#### EXERCISE BRIEF:
Working from the records below, return word for word the line that contains "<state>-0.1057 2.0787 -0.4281" and each line after it, ending with the last. Skip all pictures.

#### SUPPLIED MATERIAL:
# # # #

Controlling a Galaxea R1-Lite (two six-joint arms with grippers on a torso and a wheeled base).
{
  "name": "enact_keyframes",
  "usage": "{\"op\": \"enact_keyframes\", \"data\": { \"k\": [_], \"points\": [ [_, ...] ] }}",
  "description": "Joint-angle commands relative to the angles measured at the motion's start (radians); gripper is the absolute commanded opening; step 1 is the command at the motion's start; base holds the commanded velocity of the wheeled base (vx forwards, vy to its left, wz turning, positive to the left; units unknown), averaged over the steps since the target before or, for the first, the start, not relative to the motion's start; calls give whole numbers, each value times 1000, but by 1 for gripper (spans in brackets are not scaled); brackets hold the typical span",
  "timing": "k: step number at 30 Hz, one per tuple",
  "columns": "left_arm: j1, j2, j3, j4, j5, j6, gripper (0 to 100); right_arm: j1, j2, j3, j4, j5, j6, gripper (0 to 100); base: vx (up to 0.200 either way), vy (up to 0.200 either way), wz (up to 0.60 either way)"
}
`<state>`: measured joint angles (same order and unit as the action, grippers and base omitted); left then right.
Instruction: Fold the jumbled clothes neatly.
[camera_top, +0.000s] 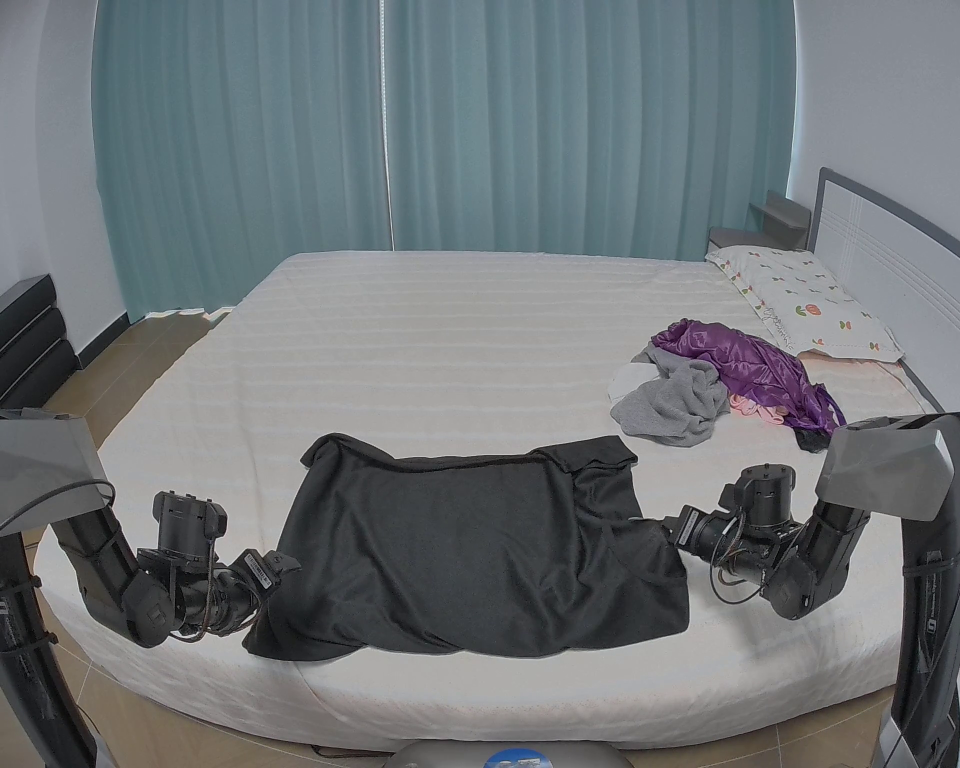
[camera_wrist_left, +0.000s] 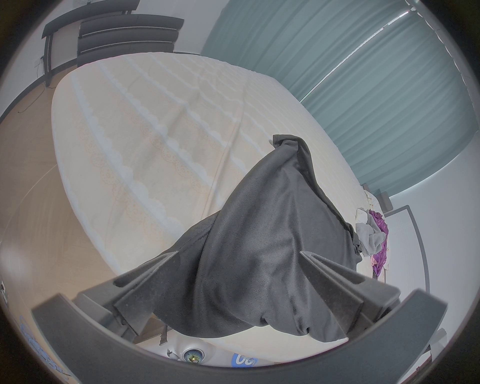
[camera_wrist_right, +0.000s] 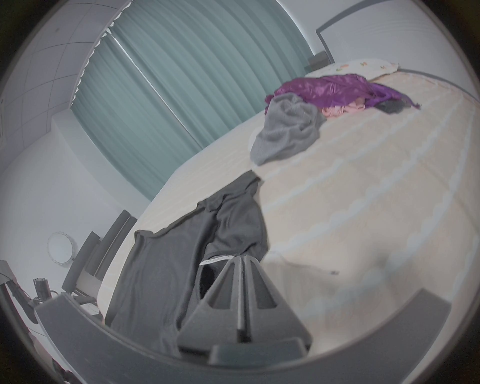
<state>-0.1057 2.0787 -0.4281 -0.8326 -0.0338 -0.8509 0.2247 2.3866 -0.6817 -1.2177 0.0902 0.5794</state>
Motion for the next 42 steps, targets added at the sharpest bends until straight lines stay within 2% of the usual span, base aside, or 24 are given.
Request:
{"op": "enact_keyframes", "data": {
  "k": [1,5,14,15,22,28,32,37,42],
  "points": [
    [-2,1,0,0,0,-1,100,-45,-20,-33,6,2,-35,0,0,0,0],
    [-2,0,0,0,0,-1,100,-73,5,-71,33,2,-76,0,0,0,0],
    [-3,1,0,0,0,-1,100,-73,114,-165,32,3,-79,0,0,0,0],
    [-2,1,0,0,0,-1,100,-76,135,-188,24,5,-75,100,0,0,0],
    [-2,1,-1,0,-1,-2,100,-87,79,-107,7,29,-47,100,0,0,0],
    [-2,0,0,0,-1,-2,100,-88,-12,119,-39,126,-56,100,0,0,0],
    [-2,0,0,0,-1,-2,100,-80,-14,229,-82,161,-58,100,0,0,0],
    [-2,-2,0,0,-1,-2,100,-80,13,281,-100,198,-76,100,0,0,0],
    [-2,-5,0,0,-1,-2,100,-65,56,278,-102,200,-111,100,0,0,0]
  ]
}}
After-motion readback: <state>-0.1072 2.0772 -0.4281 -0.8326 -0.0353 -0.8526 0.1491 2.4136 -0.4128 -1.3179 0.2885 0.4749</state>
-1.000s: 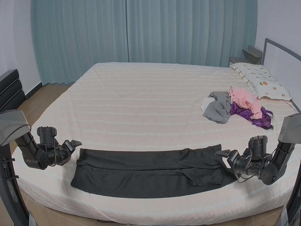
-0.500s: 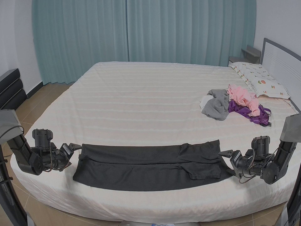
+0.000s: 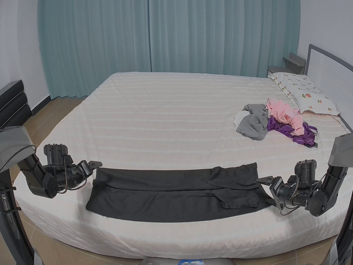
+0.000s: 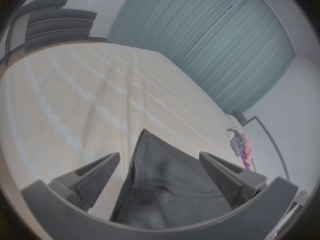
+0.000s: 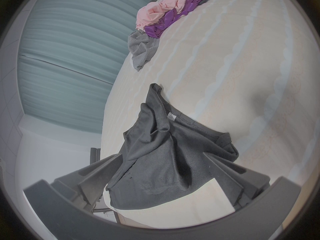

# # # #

#### YOUR RESPONSE:
<state>-0.1057 2.0787 -0.4281 -0.8326 -0.0338 -0.8509 0.2247 2.3866 -0.6817 -1.2177 0.0902 0.5794</state>
Motion for the next 42 steps, targets added at the sharpest bends until straight lines stay within 2% of the usual span, base aside, or 24 are given.
Request:
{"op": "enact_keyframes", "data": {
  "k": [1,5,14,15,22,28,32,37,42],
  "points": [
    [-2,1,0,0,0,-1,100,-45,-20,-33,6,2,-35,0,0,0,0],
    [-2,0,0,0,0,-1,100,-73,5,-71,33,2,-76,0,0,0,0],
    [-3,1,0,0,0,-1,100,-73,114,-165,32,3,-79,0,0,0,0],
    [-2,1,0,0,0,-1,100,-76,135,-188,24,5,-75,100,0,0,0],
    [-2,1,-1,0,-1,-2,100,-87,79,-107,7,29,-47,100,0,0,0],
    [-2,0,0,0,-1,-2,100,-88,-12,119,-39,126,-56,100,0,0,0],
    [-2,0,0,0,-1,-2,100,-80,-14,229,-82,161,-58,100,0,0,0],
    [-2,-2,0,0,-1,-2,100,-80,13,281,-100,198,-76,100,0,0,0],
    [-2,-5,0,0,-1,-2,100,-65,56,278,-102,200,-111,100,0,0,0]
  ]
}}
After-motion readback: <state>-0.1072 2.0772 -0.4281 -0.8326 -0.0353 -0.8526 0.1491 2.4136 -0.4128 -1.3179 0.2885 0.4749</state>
-1.000s: 
-0.500s: 
+0.000s: 
+0.000s: 
+0.000s: 

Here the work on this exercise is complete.